Repeat all the lines below exactly, but omit the pictures.

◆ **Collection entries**

=-=-=-=-=

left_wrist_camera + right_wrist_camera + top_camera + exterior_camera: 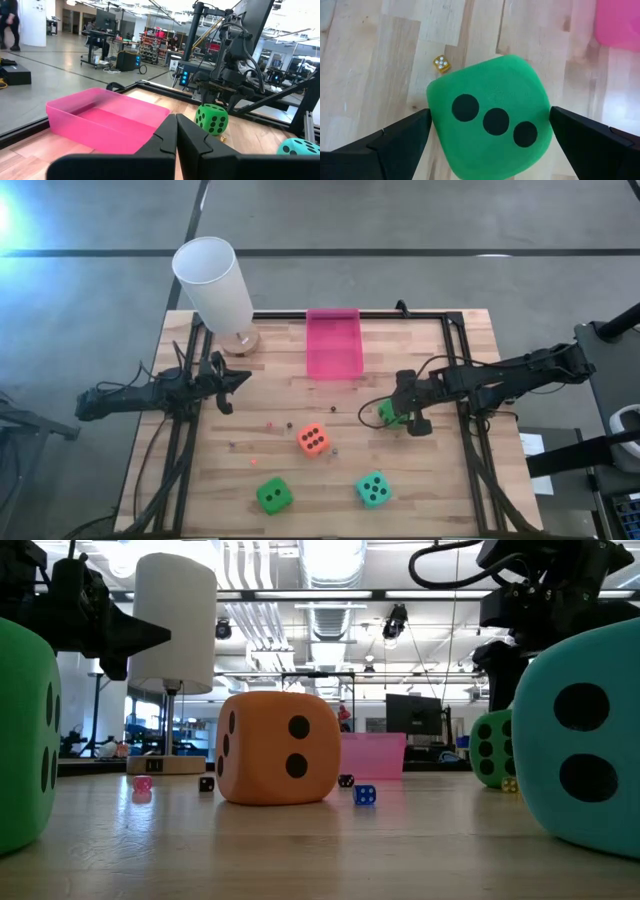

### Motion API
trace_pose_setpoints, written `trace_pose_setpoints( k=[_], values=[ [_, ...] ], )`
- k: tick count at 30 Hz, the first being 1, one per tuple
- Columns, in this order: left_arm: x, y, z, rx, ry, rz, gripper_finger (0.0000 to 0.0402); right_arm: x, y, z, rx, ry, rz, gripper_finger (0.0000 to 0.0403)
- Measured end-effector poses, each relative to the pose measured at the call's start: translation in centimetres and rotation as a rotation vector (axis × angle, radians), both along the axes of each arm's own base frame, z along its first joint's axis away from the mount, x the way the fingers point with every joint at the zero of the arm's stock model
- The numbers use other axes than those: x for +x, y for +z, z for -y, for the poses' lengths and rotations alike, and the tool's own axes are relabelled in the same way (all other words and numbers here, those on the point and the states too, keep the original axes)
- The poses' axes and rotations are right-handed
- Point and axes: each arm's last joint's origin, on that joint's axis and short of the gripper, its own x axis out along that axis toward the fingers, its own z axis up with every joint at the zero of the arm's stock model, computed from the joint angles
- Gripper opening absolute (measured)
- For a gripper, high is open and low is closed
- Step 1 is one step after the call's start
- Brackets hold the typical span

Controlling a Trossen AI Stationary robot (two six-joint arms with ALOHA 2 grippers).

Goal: Pick & Place Dice
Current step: Put the right big green dice into the red container

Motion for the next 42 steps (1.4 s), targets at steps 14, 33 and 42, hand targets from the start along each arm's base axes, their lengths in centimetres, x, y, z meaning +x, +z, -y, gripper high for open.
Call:
trace_pose_setpoints(
  k=[14, 33, 42],
  values=[
    [0.0, 0.0, 0.0, 0.0, 0.0, 0.0, 0.0006, -0.1, 0.0, 0.1, -0.042, 0.027, -0.009, 0.04],
    [0.0, 0.0, 0.0, 0.0, 0.0, 0.0, 0.0006, 0.9, 0.0, 0.2, -0.078, 0.022, -0.103, 0.04],
    [0.0, 0.0, 0.0, 0.0, 0.0, 0.0, 0.0006, 1.0, 0.1, 0.2, -0.077, 0.021, -0.104, 0.04]
  ],
)
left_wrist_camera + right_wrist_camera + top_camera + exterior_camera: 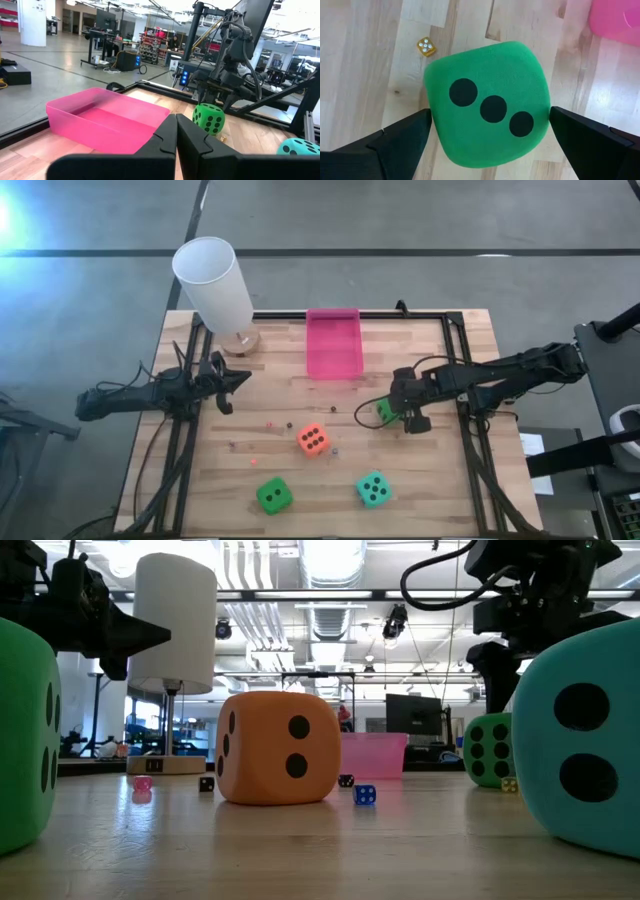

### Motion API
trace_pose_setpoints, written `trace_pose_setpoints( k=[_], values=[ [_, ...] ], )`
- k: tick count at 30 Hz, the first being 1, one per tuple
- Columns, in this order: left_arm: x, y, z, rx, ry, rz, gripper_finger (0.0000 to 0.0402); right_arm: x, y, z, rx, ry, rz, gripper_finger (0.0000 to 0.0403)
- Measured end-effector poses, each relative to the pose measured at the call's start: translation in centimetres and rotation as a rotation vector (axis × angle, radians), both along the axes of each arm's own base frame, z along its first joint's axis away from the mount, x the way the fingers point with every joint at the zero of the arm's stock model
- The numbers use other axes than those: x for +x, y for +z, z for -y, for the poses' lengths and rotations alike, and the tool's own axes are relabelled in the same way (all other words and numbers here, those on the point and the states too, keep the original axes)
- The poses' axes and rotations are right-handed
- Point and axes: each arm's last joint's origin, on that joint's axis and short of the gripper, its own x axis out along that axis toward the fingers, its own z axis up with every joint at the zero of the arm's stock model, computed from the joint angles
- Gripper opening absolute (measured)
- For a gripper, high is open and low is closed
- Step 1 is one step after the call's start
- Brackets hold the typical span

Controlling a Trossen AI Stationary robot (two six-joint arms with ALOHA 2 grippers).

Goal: Pick & Place Dice
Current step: Put the right big green dice into the red container

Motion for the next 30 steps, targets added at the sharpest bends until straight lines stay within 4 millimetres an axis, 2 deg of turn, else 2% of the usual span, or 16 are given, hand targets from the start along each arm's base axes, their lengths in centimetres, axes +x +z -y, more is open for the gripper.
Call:
trace_pose_setpoints(
  k=[12, 30],
  values=[
    [0.0, 0.0, 0.0, 0.0, 0.0, 0.0, 0.0006, 0.1, -0.1, 0.8, -0.006, -0.017, -0.005, 0.04],
    [0.0, 0.0, 0.0, 0.0, 0.0, 0.0, 0.0006, 1.0, -1.4, 0.8, 0.009, -0.016, -0.061, 0.04]
  ],
)
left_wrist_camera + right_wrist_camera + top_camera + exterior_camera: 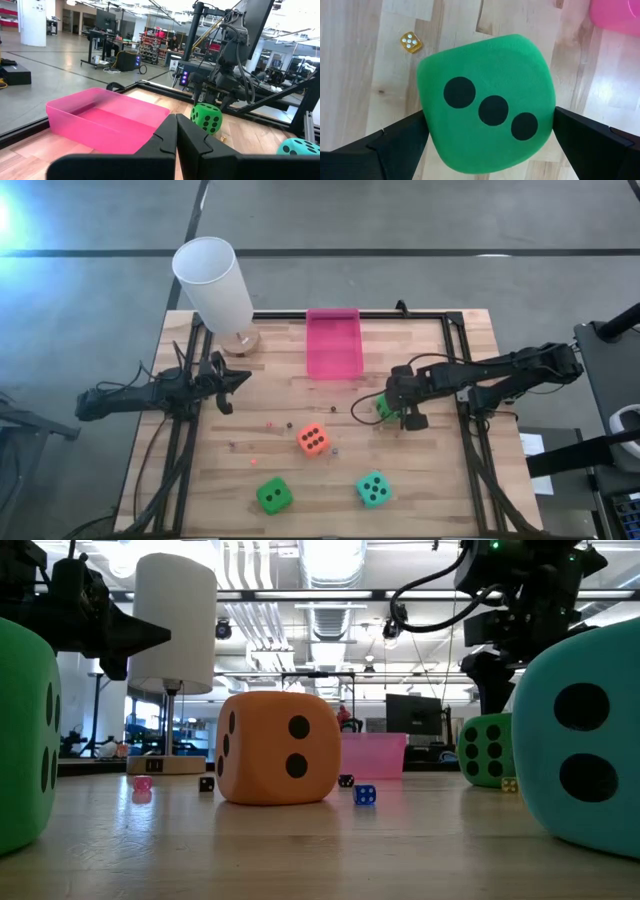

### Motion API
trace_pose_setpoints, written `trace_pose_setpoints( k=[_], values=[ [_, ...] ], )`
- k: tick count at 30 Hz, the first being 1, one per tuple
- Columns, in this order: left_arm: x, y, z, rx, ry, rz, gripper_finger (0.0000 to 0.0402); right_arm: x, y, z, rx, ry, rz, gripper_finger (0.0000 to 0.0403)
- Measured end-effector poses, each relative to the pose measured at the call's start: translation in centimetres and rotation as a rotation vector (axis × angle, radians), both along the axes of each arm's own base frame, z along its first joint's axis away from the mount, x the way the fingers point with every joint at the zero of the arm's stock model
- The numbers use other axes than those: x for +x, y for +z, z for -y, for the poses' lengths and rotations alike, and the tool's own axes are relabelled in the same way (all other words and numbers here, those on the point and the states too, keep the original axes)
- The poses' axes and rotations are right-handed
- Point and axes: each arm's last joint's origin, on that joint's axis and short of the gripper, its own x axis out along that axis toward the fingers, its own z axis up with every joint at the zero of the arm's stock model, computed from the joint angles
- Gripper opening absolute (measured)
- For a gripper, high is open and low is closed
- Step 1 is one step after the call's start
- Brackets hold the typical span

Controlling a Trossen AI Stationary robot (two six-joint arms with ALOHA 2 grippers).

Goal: Pick & Place Dice
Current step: Put the right big green dice into the red container

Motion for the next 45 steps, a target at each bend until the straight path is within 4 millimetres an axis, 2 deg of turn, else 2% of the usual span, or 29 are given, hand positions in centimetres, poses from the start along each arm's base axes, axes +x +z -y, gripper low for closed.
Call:
trace_pose_setpoints(
  k=[9, 45],
  values=[
    [0.0, 0.0, 0.0, 0.0, 0.0, 0.0, 0.0006, 0.44, -0.82, -0.04, 0.008, 0.003, -0.031, 0.04],
    [0.0, 0.0, 0.0, 0.0, 0.0, 0.0, 0.0006, 0.46, -0.83, -0.07, 0.024, 0.014, -0.023, 0.04]
  ],
)
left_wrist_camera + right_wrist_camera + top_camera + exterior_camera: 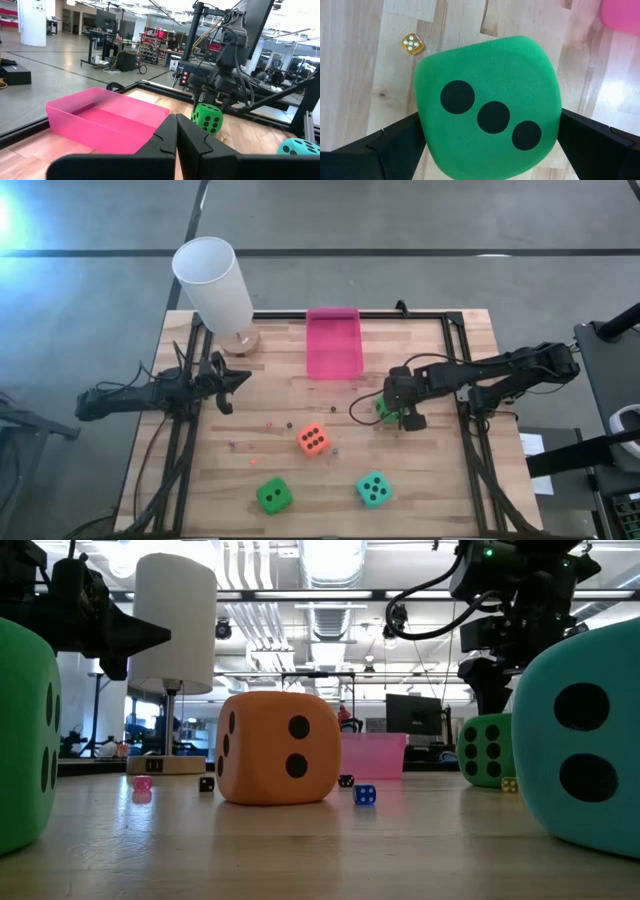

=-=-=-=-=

◆ **Final answer**
left_wrist_camera + right_wrist_camera + top_camera + exterior_camera: 

### Motion API
trace_pose_setpoints, written `trace_pose_setpoints( k=[_], values=[ [_, ...] ], )`
- k: tick count at 30 Hz, the first being 1, one per tuple
- Columns, in this order: left_arm: x, y, z, rx, ry, rz, gripper_finger (0.0000 to 0.0402); right_arm: x, y, z, rx, ry, rz, gripper_finger (0.0000 to 0.0403)
- Measured end-effector poses, each relative to the pose measured at the call's start: translation in centimetres and rotation as a rotation vector (axis × angle, radians), both along the axes of each arm's own base frame, z along its first joint's axis away from the mount, x the way the fingers point with every joint at the zero of the arm's stock model
- The numbers use other axes than those: x for +x, y for +z, z for -y, for the poses' lengths and rotations alike, and the tool's own axes are relabelled in the same way (all other words and numbers here, those on the point and the states too, keep the original axes)
- The poses' axes and rotations are right-handed
- Point and axes: each arm's last joint's origin, on that joint's axis and short of the gripper, its own x axis out along that axis toward the fingers, its own z axis up with every joint at the zero of the arm's stock model, computed from the joint angles
- Gripper opening absolute (measured)
- For a gripper, high is open and low is closed
- Step 1 is one step after the call's start
- Brackets hold the typical span

Controlling a Trossen AI Stationary robot (two six-joint arms with ALOHA 2 grippers).

Goal: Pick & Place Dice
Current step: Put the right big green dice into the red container

Motion for the next 42 steps (1.4 s), targets at steps 14, 33 and 42, hand targets from the start along each arm's base axes, their lengths in centimetres, x, y, z meaning +x, +z, -y, gripper high for open.
Call:
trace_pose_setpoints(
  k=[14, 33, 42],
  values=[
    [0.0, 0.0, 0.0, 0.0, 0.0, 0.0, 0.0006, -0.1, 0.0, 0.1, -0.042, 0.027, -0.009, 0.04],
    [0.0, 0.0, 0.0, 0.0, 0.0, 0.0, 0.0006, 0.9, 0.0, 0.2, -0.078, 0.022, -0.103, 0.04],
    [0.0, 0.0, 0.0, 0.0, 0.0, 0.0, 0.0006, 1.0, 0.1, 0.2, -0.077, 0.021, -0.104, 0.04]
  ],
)
left_wrist_camera + right_wrist_camera + top_camera + exterior_camera: 

### Motion API
trace_pose_setpoints, written `trace_pose_setpoints( k=[_], values=[ [_, ...] ], )`
- k: tick count at 30 Hz, the first being 1, one per tuple
- Columns, in this order: left_arm: x, y, z, rx, ry, rz, gripper_finger (0.0000 to 0.0402); right_arm: x, y, z, rx, ry, rz, gripper_finger (0.0000 to 0.0403)
- Measured end-effector poses, each relative to the pose measured at the call's start: translation in centimetres and rotation as a rotation vector (axis × angle, radians), both along the axes of each arm's own base frame, z along its first joint's axis away from the mount, x the way the fingers point with every joint at the zero of the arm's stock model
- The numbers use other axes than those: x for +x, y for +z, z for -y, for the poses' lengths and rotations alike, and the tool's own axes are relabelled in the same way (all other words and numbers here, those on the point and the states too, keep the original axes)
- The poses' axes and rotations are right-handed
- Point and axes: each arm's last joint's origin, on that joint's axis and short of the gripper, its own x axis out along that axis toward the fingers, its own z axis up with every joint at the zero of the arm's stock model, computed from the joint angles
- Gripper opening absolute (measured)
- For a gripper, high is open and low is closed
- Step 1 is one step after the call's start
- Brackets hold the typical span

Controlling a Trossen AI Stationary robot (two six-joint arms with ALOHA 2 grippers).

Goal: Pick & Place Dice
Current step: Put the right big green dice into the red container

Motion for the next 30 steps, targets added at the sharpest bends until straight lines stay within 4 millimetres an axis, 2 deg of turn, else 2% of the usual span, or 16 are given, hand targets from the start along each arm's base axes, their lengths in centimetres, axes +x +z -y, more is open for the gripper.
Call:
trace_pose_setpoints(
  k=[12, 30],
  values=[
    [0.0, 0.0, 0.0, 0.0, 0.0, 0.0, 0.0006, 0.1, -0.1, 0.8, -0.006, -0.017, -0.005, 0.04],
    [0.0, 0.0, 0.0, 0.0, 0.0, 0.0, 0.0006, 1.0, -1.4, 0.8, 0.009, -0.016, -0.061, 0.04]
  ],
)
left_wrist_camera + right_wrist_camera + top_camera + exterior_camera: 

### Motion API
trace_pose_setpoints, written `trace_pose_setpoints( k=[_], values=[ [_, ...] ], )`
- k: tick count at 30 Hz, the first being 1, one per tuple
- Columns, in this order: left_arm: x, y, z, rx, ry, rz, gripper_finger (0.0000 to 0.0402); right_arm: x, y, z, rx, ry, rz, gripper_finger (0.0000 to 0.0403)
- Measured end-effector poses, each relative to the pose measured at the call's start: translation in centimetres and rotation as a rotation vector (axis × angle, radians), both along the axes of each arm's own base frame, z along its first joint's axis away from the mount, x the way the fingers point with every joint at the zero of the arm's stock model
- The numbers use other axes than those: x for +x, y for +z, z for -y, for the poses' lengths and rotations alike, and the tool's own axes are relabelled in the same way (all other words and numbers here, those on the point and the states too, keep the original axes)
- The poses' axes and rotations are right-handed
- Point and axes: each arm's last joint's origin, on that joint's axis and short of the gripper, its own x axis out along that axis toward the fingers, its own z axis up with every joint at the zero of the arm's stock model, computed from the joint angles
- Gripper opening absolute (measured)
- For a gripper, high is open and low is closed
- Step 1 is one step after the call's start
- Brackets hold the typical span

Controlling a Trossen AI Stationary robot (two six-joint arms with ALOHA 2 grippers).

Goal: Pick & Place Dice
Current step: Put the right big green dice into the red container

Motion for the next 45 steps, a target at each bend until the straight path is within 4 millimetres an axis, 2 deg of turn, else 2% of the usual span, or 29 are given, hand positions in centimetres, poses from the start along each arm's base axes, axes +x +z -y, gripper low for closed.
Call:
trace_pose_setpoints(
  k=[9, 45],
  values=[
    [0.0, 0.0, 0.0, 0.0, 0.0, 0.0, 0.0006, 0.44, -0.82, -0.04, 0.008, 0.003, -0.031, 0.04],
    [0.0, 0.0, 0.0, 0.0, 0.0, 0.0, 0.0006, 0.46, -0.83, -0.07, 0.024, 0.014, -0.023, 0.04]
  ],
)
left_wrist_camera + right_wrist_camera + top_camera + exterior_camera: 

Nothing else is required to complete the exercise.